→ **Task prompt**
When a line of the entries contains "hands", please list that line.

Collection entries:
★ ★ ★ ★ ★

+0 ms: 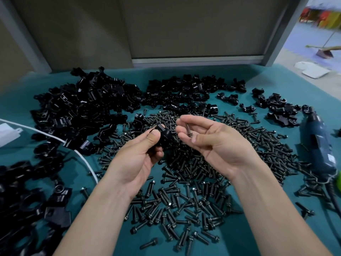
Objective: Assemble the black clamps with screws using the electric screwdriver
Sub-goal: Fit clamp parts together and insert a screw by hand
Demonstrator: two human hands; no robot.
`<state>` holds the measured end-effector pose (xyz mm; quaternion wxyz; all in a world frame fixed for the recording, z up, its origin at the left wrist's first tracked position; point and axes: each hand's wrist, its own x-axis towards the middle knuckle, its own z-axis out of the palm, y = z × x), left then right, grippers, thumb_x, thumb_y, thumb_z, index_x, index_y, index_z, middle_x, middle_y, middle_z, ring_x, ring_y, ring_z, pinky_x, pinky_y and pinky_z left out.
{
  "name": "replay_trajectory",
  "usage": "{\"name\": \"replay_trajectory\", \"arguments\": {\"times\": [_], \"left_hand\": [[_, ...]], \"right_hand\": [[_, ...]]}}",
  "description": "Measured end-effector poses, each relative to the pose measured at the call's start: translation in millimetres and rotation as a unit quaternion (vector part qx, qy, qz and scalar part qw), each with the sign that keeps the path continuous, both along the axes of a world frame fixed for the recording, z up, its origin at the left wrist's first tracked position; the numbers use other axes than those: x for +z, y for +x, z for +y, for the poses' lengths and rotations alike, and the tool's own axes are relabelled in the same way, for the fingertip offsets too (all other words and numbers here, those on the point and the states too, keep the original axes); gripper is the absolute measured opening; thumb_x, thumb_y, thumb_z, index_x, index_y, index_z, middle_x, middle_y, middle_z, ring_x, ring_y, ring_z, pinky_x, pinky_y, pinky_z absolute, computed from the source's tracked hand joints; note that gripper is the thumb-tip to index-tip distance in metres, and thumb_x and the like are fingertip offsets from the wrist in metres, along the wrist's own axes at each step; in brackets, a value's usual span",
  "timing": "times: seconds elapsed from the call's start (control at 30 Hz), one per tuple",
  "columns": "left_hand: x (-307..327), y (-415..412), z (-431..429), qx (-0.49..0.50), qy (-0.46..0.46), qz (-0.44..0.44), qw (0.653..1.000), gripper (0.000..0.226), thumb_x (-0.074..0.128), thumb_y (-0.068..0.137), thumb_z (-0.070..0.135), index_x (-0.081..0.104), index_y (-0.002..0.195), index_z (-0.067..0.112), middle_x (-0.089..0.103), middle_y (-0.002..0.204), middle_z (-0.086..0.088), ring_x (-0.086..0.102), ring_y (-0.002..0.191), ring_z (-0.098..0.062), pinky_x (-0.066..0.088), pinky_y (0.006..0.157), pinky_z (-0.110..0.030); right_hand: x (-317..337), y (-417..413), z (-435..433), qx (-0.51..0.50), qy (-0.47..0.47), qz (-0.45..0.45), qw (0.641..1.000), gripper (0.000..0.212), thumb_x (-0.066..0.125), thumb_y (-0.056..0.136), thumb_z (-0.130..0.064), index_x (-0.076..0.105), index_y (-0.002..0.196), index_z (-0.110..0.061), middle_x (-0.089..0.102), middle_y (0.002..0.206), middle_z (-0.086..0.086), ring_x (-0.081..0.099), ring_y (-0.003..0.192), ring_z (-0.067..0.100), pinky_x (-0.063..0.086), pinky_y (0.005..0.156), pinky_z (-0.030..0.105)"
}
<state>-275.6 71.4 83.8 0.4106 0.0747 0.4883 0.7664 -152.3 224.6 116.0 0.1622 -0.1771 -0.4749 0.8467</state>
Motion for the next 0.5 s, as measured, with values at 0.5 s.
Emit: {"name": "replay_trajectory", "arguments": {"times": [0.5], "left_hand": [[0, 1, 0, -0.016, -0.004, 0.009, 1.0, 0.05, 0.073, 0.08, 0.028, 0.074, 0.126, 0.006, 0.072, 0.091, 0.003, 0.06, 0.067, -0.004, 0.054, 0.062, -0.02]], "right_hand": [[2, -6, -17, -0.07, 0.023, -0.028, 0.997, 0.027, 0.045, 0.109, -0.01, 0.07, 0.105, -0.002, 0.076, 0.087, 0.015, 0.063, 0.06, 0.013, 0.05, 0.051, 0.022]]}}
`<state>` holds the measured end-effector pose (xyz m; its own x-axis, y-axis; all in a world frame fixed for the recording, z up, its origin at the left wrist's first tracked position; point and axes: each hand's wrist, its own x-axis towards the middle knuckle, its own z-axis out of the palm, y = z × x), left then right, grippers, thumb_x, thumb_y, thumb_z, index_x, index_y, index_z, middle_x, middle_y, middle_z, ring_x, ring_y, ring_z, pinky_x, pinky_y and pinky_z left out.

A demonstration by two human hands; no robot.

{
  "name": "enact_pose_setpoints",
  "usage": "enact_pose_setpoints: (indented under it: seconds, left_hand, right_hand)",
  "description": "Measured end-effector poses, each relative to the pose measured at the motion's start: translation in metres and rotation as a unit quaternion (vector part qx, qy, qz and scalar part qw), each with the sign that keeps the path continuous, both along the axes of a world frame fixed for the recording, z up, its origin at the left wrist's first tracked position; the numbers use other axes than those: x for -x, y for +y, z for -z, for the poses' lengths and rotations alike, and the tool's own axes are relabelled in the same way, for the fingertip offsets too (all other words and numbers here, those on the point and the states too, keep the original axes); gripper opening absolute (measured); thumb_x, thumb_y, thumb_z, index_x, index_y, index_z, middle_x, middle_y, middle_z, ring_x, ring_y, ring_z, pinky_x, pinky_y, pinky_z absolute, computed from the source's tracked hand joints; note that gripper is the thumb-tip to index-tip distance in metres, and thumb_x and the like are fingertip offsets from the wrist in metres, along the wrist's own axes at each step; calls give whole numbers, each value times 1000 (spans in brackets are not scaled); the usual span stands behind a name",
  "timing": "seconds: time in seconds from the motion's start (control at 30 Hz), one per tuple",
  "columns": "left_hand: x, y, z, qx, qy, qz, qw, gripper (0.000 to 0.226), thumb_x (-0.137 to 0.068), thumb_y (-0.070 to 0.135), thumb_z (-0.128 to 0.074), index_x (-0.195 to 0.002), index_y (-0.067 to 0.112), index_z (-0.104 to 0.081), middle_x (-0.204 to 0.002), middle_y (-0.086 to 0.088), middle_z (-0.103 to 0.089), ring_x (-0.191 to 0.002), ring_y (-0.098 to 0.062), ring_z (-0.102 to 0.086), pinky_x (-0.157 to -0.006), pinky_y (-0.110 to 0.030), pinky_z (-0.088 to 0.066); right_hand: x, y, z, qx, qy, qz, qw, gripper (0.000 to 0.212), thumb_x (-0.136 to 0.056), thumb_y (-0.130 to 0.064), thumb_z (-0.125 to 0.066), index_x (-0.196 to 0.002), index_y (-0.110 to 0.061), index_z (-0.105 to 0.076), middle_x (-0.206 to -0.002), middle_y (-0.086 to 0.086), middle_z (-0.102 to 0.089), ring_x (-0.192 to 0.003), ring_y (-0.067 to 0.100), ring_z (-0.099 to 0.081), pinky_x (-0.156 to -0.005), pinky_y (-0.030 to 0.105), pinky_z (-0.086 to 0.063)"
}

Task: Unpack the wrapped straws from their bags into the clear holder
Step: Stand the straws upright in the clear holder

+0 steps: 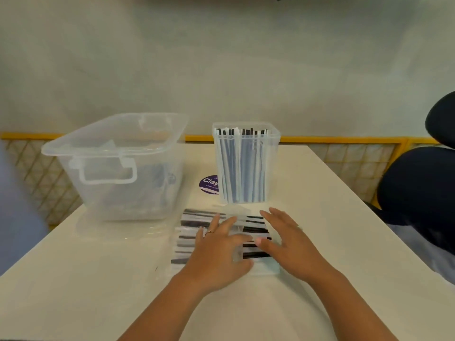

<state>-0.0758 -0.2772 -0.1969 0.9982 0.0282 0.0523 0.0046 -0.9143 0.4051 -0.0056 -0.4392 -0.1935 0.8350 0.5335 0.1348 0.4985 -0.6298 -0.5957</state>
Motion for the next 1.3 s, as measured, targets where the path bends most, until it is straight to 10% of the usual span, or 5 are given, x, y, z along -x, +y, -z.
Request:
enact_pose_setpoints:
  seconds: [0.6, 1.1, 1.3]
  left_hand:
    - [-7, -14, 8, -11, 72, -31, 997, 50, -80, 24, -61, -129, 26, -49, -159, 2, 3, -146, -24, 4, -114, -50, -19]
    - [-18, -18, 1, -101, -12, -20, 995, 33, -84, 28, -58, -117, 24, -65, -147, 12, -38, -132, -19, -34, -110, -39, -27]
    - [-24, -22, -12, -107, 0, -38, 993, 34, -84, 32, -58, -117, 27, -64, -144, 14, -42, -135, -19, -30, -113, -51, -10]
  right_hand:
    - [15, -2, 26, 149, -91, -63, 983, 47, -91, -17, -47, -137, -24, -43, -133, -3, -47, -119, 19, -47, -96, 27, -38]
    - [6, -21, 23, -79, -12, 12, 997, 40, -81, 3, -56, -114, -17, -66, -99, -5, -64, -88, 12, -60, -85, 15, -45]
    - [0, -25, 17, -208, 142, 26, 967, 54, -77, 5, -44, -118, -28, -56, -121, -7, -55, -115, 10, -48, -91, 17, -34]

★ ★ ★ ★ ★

→ **Exercise output**
Demonstrator: two human hands; no robot.
A demonstration by two human hands; no robot.

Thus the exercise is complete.